Give the entries back exactly as they stand, but without pictures.

__________________________________________________

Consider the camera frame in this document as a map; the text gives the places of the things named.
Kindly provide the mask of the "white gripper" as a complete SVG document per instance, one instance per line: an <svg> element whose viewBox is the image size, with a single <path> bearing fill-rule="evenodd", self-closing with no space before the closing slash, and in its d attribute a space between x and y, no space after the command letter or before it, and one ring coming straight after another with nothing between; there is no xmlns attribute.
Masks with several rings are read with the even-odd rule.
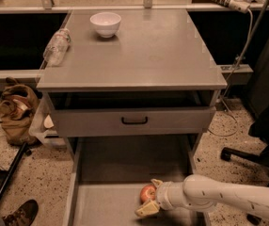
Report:
<svg viewBox="0 0 269 226"><path fill-rule="evenodd" d="M157 188L156 201L147 200L140 205L134 211L138 217L145 218L156 215L160 211L160 207L163 210L184 208L186 198L183 191L183 182L163 182L158 179L151 179L150 181Z"/></svg>

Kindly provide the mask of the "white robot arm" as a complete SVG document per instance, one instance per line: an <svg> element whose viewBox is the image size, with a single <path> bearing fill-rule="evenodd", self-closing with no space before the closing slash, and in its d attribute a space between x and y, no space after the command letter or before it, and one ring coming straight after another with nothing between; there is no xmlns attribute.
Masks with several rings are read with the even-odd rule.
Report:
<svg viewBox="0 0 269 226"><path fill-rule="evenodd" d="M222 183L198 174L191 174L182 182L151 181L154 197L135 210L138 217L156 215L161 209L209 212L223 203L269 221L269 187Z"/></svg>

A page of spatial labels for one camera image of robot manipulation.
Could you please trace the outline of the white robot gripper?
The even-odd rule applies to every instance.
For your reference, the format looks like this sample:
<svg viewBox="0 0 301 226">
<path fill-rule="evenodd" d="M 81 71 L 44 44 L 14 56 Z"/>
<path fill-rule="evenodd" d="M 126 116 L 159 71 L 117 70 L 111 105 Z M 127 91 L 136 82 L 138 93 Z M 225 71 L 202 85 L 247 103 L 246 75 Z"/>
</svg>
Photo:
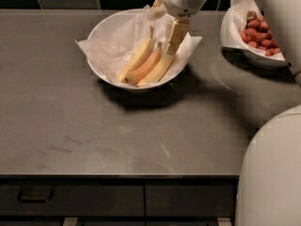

__________________________________________________

• _OUTPUT BELOW_
Consider the camera frame in this document as a map; the text gives the places of the things named.
Kindly provide the mask of the "white gripper" as a complete SVG document per instance, one instance per line: an <svg> element whose viewBox is the image size, with a single <path> bearing fill-rule="evenodd", self-closing with no space before the closing slash, and in its d attribute a space between x and y, no space after the command letter or before it, and one ring coming straight after another with nothing between; there is no xmlns attribute.
Masks with several rings are read with the even-odd rule.
Report:
<svg viewBox="0 0 269 226"><path fill-rule="evenodd" d="M157 188L156 201L147 200L140 205L134 211L138 217L145 218L156 215L160 211L160 207L163 210L184 208L186 198L183 191L183 182L163 182L158 179L151 179L150 181Z"/></svg>

Kindly provide the mask of the "white robot arm" as a complete SVG document per instance, one instance per line: an <svg> element whose viewBox is the image size, with a single <path> bearing fill-rule="evenodd", self-closing with no space before the closing slash, and in its d attribute a space between x and y, no space after the command letter or before it, and one ring coming straight after another with nothing between; there is no xmlns attribute.
Masks with several rings are read with the even-odd rule.
Report:
<svg viewBox="0 0 269 226"><path fill-rule="evenodd" d="M222 183L198 174L191 174L182 182L151 181L154 197L135 210L138 217L156 215L161 209L209 212L223 203L269 221L269 187Z"/></svg>

A page of spatial labels for one camera image of robot manipulation.
Could you please trace the outline of the white robot gripper?
The even-odd rule applies to every instance.
For your reference, the format looks like this sample:
<svg viewBox="0 0 301 226">
<path fill-rule="evenodd" d="M 81 71 L 44 44 L 14 56 Z"/>
<path fill-rule="evenodd" d="M 126 116 L 159 71 L 117 70 L 111 105 Z M 127 91 L 136 82 L 138 93 Z M 225 71 L 202 85 L 247 103 L 246 75 Z"/>
</svg>
Photo:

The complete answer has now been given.